For families primarily focused on cost, Ipoh offers the best value at the premium tier with comparable curriculum delivery to Penang at lower fees. For families primarily focused on choice density, the Klang Valley is the only practical option. For families primarily focused on lifestyle (coastal vs inland, food culture, expatriate community), Penang and Ipoh both have advantages over the Klang Valley but in different directions.

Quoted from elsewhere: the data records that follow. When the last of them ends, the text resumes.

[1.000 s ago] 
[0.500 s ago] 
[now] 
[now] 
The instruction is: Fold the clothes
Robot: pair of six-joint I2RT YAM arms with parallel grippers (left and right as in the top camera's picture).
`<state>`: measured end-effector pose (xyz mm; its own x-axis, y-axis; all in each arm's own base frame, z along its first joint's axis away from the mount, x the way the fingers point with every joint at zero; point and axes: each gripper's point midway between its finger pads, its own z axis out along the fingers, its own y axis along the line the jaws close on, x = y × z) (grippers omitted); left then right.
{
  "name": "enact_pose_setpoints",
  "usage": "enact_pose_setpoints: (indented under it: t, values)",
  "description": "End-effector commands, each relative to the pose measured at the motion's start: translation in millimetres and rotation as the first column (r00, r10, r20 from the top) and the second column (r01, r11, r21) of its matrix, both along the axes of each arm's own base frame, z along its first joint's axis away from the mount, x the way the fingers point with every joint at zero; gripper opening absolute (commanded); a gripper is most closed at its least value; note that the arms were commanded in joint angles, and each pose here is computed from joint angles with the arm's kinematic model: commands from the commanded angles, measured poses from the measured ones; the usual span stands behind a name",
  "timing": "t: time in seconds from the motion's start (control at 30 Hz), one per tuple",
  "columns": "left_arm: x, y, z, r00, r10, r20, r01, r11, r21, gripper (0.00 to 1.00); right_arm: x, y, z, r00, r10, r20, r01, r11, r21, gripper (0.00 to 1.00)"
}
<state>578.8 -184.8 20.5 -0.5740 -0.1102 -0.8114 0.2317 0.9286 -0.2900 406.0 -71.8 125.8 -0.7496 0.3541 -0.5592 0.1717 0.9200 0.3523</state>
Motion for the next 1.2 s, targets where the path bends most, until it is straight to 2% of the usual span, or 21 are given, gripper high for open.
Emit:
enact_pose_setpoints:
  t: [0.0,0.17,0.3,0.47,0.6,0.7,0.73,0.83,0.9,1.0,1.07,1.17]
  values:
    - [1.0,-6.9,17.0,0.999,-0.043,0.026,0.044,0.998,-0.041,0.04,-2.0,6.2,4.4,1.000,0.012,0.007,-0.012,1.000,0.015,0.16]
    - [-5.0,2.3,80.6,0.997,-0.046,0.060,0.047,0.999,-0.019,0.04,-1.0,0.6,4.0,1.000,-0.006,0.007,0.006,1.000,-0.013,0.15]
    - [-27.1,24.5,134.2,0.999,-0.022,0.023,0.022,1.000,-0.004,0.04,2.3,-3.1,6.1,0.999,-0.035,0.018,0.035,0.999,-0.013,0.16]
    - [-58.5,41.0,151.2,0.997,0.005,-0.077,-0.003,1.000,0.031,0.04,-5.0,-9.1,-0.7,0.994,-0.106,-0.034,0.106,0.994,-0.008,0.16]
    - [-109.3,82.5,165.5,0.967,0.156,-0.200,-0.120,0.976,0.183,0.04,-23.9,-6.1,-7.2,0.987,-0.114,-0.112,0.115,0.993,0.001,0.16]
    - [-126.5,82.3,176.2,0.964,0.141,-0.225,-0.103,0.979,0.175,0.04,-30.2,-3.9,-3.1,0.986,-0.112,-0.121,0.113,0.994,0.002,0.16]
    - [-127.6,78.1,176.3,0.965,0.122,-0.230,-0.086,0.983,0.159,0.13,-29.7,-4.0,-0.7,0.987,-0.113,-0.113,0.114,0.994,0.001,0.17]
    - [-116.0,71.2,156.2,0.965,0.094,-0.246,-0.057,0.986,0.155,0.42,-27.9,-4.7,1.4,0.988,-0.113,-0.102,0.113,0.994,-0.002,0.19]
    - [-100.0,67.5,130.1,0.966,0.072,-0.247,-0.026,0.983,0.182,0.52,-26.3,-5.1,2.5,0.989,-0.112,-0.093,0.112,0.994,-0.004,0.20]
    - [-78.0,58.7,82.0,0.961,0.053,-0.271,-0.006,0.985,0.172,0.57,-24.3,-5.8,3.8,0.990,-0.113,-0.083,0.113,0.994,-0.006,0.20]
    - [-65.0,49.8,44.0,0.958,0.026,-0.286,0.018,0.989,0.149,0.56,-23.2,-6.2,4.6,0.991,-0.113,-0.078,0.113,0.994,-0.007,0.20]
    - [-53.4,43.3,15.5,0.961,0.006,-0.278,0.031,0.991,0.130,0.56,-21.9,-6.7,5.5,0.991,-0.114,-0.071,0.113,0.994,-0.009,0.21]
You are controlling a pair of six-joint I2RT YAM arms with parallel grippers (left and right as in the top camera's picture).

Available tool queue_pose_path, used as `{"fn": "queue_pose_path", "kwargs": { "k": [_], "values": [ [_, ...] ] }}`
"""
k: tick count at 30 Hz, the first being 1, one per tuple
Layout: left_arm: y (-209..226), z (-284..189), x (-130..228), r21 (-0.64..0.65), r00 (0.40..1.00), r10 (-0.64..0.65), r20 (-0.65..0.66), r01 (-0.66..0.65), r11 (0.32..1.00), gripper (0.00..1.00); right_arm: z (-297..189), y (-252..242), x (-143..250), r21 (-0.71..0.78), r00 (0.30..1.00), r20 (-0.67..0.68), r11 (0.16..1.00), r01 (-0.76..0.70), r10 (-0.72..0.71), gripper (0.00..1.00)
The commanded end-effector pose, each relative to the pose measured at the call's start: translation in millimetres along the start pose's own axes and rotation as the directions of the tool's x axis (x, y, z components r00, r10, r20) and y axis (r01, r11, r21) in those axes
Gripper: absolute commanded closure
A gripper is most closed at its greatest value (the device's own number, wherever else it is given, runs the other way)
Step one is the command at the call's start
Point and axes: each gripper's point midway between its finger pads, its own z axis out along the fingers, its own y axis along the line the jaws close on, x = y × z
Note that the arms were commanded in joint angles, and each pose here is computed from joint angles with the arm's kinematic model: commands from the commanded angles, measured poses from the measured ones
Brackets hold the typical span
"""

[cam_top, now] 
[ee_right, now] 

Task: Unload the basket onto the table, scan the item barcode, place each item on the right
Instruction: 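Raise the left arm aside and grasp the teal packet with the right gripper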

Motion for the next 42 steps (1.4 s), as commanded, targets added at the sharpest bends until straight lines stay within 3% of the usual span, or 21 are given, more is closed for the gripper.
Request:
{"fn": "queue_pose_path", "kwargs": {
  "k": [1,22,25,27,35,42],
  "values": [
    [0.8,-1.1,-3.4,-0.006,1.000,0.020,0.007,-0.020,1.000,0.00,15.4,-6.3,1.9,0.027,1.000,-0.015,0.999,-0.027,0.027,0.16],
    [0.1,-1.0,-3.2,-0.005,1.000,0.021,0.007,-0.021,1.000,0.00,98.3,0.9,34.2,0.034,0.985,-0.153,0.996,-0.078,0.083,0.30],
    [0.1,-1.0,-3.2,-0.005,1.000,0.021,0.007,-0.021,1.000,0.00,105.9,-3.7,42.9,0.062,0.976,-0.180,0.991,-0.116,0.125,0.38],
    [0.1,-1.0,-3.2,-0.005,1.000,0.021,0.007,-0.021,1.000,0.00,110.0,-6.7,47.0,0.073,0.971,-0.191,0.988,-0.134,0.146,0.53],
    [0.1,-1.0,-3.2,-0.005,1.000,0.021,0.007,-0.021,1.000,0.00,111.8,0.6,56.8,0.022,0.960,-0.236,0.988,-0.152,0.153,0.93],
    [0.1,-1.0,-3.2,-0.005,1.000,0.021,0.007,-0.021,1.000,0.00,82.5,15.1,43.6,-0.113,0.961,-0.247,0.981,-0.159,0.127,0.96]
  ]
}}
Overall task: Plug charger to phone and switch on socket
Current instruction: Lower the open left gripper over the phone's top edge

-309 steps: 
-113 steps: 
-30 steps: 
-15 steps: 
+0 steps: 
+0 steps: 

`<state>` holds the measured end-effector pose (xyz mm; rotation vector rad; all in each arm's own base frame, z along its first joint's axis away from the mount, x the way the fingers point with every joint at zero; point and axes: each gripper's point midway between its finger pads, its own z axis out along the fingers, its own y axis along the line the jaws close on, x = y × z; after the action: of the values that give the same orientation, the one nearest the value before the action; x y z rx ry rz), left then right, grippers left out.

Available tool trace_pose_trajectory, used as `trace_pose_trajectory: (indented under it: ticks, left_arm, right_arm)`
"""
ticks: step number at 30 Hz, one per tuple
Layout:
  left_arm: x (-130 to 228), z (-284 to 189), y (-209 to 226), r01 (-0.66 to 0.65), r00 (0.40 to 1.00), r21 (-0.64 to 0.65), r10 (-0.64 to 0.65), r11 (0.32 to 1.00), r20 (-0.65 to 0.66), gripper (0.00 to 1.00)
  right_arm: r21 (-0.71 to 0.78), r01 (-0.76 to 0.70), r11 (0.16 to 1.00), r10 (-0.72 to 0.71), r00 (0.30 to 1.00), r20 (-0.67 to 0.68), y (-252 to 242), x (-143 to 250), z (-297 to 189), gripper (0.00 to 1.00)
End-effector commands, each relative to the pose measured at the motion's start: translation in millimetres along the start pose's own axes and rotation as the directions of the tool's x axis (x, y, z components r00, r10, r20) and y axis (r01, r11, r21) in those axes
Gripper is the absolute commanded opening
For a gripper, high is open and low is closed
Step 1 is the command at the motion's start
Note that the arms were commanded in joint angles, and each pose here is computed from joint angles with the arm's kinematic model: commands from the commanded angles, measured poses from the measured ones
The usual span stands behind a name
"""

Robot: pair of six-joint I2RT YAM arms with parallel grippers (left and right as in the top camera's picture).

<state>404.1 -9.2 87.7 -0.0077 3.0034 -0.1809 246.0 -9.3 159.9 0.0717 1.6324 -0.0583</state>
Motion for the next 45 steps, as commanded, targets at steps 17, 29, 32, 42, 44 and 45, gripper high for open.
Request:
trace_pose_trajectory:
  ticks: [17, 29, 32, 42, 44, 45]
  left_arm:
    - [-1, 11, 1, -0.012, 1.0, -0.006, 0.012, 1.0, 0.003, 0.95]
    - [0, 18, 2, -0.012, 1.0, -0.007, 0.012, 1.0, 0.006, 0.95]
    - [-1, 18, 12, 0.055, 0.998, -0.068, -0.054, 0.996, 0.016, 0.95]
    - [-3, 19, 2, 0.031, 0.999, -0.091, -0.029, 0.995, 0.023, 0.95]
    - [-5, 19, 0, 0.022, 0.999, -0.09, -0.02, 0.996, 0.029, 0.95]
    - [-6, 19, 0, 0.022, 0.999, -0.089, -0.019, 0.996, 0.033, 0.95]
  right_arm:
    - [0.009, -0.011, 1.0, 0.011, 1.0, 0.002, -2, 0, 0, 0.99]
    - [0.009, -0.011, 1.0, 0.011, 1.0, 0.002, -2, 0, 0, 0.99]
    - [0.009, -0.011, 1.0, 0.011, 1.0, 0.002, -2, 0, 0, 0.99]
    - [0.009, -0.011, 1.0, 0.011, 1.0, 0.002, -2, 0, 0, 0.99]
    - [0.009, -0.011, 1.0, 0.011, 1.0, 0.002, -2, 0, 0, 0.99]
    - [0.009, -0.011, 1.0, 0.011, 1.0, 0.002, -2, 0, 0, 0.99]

Choosing a private school in Perak
For most families, the decision comes down to Ipoh. With 10 schools to choose from, you have enough variety in curriculum and fee level to find something that fits. The city is small enough that no school is more than 20 minutes from any residential area. Traffic is simply not the factor it is in KL.
If you are considering a move from the Klang Valley specifically for schooling costs, do the full calculation. Factor in the lower rent or mortgage, cheaper food (Ipoh’s hawker scene is famously good and cheap), and the fee difference. Families who have made this move often report saving RM 30,000 to RM 50,000 a year on combined living and education costs while gaining a slower pace of life.
For families in Manjung or Lumut, the options in Seri Manjung save a 90-minute round trip to Ipoh. The trade-off is fewer schools to compare, but the ones there are purpose-built for the local community.
Our guides cover what documents you need and when to apply. Perak schools typically follow the January start, with international schools sometimes offering a September intake as well. Tenby Ipoh and Fairview Ipoh are the most established schools with the most predictable admissions cycles, both with assessment days primarily October to February.